Stanley Consultants, Inc.
- Company type: Member-owned; private
- Industry: Engineering, Architecture, Planning, Construction Management
- Founded: 1913
- Founder: C. Maxwell Stanley; Charles Young.
- Headquarters: Muscatine, Iowa, U.S.
- Key people: Kate Harris, Chairman, CEO, & President.
- Revenue: $200 million (2007)(estimated)
- Number of employees: 1,700+
- Parent: The Stanley Group
- Website: stanleyconsultants.com

= Stanley Consultants =

Stanley Consultants, Inc. is an American-based international engineering, construction, and environmental engineering services company with its headquarters in Muscatine, Iowa. Stanley Consultants also has offices in 30 locations in the U.S. and other countries. The company has undertaken projects in over 103 countries. Engineering News-Record (ENR) magazine ranks it 72 among the nation's top 500 design firms.

==Background==
Stanley Consultants began as a small engineering firm in Muscatine, Iowa, founded by Charles Young in 1913 called Central States Engineering.
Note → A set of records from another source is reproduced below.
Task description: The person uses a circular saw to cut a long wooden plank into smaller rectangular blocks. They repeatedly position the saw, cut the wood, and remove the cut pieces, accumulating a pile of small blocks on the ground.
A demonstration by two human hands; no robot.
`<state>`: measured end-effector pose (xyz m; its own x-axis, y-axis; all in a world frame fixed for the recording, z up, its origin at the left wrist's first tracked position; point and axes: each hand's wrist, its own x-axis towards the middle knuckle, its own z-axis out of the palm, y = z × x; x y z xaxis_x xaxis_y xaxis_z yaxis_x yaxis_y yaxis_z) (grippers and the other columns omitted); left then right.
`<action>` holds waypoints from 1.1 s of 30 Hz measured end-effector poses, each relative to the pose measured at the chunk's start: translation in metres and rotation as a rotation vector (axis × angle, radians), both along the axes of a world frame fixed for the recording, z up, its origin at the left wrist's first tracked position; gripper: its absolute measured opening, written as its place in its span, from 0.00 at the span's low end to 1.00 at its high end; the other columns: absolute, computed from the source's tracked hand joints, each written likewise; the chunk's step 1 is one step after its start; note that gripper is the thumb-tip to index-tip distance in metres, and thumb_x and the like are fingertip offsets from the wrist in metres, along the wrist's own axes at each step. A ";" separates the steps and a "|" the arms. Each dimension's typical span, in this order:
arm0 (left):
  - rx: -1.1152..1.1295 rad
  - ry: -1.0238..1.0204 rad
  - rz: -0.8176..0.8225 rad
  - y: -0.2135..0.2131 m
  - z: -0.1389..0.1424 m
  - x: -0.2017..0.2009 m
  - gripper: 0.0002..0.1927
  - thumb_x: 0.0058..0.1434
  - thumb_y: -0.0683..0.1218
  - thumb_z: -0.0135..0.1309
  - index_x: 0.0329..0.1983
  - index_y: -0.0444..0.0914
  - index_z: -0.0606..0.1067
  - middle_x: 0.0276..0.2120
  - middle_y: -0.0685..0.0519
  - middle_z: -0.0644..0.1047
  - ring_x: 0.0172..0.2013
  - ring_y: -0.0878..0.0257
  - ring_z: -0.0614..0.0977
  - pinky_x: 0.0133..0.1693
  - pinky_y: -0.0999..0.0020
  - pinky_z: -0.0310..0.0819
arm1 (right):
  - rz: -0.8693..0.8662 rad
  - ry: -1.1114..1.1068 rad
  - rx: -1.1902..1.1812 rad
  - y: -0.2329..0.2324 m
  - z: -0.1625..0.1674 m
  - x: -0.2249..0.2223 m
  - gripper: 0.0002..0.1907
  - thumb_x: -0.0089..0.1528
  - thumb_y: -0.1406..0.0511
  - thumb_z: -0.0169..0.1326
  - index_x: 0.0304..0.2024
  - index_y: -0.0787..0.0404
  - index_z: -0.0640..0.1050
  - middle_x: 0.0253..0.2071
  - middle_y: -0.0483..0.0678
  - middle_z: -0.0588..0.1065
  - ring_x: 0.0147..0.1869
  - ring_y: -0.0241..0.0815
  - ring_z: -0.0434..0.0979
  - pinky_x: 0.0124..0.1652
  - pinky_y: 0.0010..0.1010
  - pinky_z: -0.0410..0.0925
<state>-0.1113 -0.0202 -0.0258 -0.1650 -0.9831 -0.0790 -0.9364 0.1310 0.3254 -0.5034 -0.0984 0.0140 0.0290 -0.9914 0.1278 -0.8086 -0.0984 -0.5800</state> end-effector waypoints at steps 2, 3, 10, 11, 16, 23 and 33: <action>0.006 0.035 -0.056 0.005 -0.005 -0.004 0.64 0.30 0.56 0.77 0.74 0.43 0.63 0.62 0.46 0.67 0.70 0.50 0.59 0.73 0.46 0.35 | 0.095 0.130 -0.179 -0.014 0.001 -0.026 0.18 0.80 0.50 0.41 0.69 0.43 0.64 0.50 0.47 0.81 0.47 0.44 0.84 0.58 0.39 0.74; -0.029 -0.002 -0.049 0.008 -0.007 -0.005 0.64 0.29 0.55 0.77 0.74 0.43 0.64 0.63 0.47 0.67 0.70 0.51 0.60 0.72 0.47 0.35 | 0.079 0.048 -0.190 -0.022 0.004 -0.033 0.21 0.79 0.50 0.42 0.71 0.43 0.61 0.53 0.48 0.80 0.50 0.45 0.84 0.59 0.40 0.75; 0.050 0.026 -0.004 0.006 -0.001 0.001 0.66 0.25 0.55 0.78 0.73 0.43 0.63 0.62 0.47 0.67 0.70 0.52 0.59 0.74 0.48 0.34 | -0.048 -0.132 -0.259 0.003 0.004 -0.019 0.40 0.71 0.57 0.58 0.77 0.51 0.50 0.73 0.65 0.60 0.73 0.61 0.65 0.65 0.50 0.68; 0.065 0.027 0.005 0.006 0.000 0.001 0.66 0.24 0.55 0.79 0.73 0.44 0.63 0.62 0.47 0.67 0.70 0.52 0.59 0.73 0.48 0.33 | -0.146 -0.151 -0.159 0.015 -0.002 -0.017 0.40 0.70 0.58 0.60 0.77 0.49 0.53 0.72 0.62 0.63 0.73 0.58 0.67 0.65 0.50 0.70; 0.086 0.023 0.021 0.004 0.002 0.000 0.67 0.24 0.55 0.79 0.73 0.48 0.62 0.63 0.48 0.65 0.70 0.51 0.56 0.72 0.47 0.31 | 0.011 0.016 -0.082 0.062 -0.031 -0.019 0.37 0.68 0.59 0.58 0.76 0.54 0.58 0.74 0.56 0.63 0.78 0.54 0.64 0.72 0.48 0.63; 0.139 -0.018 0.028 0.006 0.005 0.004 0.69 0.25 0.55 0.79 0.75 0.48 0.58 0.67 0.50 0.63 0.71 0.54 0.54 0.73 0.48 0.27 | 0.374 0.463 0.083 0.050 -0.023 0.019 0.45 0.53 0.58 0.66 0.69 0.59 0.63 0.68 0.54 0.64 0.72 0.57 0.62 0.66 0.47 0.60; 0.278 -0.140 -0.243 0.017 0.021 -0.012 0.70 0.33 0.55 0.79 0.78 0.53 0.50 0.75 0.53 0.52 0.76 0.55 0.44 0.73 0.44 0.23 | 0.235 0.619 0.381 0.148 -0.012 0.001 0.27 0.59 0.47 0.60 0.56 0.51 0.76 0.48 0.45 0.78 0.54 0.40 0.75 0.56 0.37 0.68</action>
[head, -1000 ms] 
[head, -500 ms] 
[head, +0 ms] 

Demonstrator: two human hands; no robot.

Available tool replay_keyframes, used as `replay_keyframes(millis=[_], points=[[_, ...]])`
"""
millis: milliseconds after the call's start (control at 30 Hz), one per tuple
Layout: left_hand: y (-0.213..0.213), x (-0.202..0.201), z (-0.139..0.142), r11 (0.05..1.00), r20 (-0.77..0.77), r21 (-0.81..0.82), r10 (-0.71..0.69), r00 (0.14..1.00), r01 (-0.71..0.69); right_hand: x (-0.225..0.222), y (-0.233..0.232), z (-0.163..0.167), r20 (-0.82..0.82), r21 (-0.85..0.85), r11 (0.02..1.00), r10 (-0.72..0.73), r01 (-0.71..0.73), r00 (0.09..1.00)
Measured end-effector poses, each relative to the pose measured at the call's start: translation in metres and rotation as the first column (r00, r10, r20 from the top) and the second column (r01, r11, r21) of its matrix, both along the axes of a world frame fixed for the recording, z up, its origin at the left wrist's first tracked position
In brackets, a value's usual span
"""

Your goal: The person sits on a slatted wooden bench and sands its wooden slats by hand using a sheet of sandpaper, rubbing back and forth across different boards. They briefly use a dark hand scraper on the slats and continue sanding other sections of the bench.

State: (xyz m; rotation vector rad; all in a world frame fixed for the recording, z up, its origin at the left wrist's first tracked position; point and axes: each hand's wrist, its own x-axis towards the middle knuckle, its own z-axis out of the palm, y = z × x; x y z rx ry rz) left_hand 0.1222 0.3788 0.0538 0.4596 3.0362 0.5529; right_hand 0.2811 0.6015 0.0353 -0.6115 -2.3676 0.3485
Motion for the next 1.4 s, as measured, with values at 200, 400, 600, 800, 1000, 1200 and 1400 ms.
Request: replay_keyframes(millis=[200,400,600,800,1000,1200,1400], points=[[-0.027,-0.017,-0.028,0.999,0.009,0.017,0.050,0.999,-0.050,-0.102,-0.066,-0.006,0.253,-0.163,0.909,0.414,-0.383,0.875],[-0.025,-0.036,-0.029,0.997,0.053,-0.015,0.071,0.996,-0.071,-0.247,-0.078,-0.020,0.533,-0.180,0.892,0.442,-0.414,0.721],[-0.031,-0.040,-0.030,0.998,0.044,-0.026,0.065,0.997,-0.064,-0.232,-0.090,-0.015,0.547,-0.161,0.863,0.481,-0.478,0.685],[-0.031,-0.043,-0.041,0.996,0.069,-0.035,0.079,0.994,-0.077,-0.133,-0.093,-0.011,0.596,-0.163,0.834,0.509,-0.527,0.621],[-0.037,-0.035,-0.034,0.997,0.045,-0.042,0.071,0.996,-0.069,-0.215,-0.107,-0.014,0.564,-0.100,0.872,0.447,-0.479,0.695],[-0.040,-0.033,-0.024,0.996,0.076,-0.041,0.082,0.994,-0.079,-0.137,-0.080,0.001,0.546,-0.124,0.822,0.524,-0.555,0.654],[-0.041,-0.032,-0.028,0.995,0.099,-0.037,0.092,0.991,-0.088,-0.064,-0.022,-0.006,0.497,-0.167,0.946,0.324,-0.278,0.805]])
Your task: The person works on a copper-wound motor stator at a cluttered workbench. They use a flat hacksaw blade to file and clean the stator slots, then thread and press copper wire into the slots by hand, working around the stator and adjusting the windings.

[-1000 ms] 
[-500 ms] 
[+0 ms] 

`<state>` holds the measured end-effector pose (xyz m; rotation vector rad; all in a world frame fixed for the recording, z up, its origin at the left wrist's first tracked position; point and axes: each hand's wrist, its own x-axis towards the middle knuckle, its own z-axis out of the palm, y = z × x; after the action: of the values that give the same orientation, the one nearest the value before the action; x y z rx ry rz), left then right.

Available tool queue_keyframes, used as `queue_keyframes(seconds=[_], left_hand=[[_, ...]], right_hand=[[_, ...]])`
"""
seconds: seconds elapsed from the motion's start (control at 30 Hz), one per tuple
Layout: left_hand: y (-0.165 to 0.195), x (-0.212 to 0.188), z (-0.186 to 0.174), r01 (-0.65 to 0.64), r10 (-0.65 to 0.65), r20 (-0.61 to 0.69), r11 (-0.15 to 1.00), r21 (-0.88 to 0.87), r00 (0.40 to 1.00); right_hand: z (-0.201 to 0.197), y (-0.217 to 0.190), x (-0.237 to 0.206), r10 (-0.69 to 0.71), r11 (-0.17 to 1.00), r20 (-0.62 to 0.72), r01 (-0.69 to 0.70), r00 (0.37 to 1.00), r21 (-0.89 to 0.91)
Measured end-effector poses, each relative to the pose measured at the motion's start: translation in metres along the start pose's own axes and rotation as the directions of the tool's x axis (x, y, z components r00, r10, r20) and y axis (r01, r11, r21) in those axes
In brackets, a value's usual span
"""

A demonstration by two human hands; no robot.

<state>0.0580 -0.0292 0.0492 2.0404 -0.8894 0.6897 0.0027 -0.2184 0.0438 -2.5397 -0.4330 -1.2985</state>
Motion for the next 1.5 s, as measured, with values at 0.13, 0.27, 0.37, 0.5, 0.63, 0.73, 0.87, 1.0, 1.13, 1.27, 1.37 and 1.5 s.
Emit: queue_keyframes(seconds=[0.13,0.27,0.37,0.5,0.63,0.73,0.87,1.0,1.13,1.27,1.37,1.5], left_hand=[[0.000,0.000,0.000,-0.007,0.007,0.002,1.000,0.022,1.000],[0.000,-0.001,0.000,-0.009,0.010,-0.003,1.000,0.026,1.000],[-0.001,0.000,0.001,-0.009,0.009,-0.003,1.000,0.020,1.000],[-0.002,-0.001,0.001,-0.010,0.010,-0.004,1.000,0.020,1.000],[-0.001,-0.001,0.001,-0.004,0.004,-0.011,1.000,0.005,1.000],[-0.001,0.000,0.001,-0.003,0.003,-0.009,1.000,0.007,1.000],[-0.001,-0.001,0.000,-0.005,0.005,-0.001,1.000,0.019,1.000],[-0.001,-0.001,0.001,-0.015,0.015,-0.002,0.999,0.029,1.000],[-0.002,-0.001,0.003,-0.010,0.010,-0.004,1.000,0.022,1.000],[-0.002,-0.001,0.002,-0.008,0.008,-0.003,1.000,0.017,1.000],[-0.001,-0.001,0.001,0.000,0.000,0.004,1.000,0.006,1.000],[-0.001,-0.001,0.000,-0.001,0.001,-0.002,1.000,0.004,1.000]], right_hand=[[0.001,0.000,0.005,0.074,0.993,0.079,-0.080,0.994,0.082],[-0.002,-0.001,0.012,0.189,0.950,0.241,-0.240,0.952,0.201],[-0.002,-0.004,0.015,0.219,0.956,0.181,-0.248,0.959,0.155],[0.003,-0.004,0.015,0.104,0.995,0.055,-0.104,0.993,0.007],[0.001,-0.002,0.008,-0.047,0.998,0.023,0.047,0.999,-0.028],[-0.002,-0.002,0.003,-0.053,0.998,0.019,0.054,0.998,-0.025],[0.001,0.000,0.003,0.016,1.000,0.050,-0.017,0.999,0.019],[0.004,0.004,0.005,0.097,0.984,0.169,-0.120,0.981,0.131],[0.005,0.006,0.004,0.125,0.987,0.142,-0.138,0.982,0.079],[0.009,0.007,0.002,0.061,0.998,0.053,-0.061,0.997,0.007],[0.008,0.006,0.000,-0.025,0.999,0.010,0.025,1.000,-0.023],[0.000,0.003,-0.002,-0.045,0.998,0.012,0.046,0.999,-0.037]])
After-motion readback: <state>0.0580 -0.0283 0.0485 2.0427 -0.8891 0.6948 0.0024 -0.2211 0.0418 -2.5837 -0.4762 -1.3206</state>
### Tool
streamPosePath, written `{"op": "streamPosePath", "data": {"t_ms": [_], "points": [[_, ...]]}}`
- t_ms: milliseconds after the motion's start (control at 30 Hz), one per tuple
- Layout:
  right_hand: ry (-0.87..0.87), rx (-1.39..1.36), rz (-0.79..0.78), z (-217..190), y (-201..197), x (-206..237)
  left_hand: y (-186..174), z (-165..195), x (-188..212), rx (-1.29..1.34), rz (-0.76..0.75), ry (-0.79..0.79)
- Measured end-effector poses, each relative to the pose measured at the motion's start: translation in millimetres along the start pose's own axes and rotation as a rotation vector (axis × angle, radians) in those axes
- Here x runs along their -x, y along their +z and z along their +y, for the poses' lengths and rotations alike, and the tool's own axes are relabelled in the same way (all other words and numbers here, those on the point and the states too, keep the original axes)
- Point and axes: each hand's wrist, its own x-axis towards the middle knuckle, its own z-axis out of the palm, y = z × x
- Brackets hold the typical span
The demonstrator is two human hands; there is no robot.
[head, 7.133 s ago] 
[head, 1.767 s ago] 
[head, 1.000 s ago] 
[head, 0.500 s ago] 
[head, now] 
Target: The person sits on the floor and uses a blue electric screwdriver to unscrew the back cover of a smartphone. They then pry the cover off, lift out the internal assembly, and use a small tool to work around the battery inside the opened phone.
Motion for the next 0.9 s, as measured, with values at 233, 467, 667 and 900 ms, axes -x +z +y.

In 1932, C. Maxwell "Max" Stanley joined the firm as a minority partner and the firm was renamed "Young and Stanley Inc.". As a result, its business and geographical reach grew. The 1930s brought an expansion of public works projects in the United States under the federal Public Works Administration. Stanley Consultants obtained many government contracts dealing with rural electrification, state roads and highways, and water supply and sanitation systems. When Mr. Young retired in 1939 the firm again changed names to The Stanley Engineering Company. As to better reflect the company's scope and nature of the services provided, the name was changed to Stanley Consultants in 1966.